Exercise:
Beginning with the line that has "(79, 289): 0.27" in it, transcribe the listing exactly through its final line, and add nothing.

START The data

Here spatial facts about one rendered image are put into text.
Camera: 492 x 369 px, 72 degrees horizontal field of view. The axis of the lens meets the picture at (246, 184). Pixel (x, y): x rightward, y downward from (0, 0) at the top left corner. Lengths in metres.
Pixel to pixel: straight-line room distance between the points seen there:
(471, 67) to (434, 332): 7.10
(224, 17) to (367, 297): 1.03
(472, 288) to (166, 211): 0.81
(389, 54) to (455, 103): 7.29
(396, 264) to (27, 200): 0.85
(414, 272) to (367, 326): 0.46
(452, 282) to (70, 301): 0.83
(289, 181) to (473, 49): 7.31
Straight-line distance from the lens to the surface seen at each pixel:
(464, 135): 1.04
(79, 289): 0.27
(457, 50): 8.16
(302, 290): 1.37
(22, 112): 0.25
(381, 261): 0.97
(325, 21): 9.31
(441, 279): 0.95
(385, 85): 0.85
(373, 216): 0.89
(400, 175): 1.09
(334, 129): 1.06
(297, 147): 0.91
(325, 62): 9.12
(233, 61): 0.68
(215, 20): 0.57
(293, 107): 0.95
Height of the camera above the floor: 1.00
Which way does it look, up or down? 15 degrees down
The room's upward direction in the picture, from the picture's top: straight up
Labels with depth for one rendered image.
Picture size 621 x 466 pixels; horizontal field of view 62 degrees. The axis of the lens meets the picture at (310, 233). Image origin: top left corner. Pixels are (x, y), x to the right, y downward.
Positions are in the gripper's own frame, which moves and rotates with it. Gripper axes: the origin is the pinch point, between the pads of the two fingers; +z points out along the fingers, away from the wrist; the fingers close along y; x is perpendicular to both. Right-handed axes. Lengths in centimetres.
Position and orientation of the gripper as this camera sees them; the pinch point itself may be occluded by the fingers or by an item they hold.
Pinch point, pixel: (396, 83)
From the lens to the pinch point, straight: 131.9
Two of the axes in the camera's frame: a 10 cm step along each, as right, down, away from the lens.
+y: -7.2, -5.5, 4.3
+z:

END The data

Expected output:
(79, 289): 0.27
(457, 50): 8.16
(302, 290): 1.37
(22, 112): 0.25
(381, 261): 0.97
(325, 21): 9.31
(441, 279): 0.95
(385, 85): 0.85
(373, 216): 0.89
(400, 175): 1.09
(334, 129): 1.06
(297, 147): 0.91
(325, 62): 9.12
(233, 61): 0.68
(215, 20): 0.57
(293, 107): 0.95
Height of the camera above the floor: 1.00
Which way does it look, up or down? 15 degrees down
The room's upward direction in the picture, from the picture's top: straight up
Labels with depth for one rendered image.
Picture size 621 x 466 pixels; horizontal field of view 62 degrees. The axis of the lens meets the picture at (310, 233). Image origin: top left corner. Pixels are (x, y), x to the right, y downward.
Positions are in the gripper's own frame, which moves and rotates with it. Gripper axes: the origin is the pinch point, between the pads of the two fingers; +z points out along the fingers, away from the wrist; the fingers close along y; x is perpendicular to both. Right-handed axes. Lengths in centimetres.
Position and orientation of the gripper as this camera sees them; the pinch point itself may be occluded by the fingers or by an item they hold.
Pinch point, pixel: (396, 83)
From the lens to the pinch point, straight: 131.9
Two of the axes in the camera's frame: a 10 cm step along each, as right, down, away from the lens.
+y: -7.2, -5.5, 4.3
+z:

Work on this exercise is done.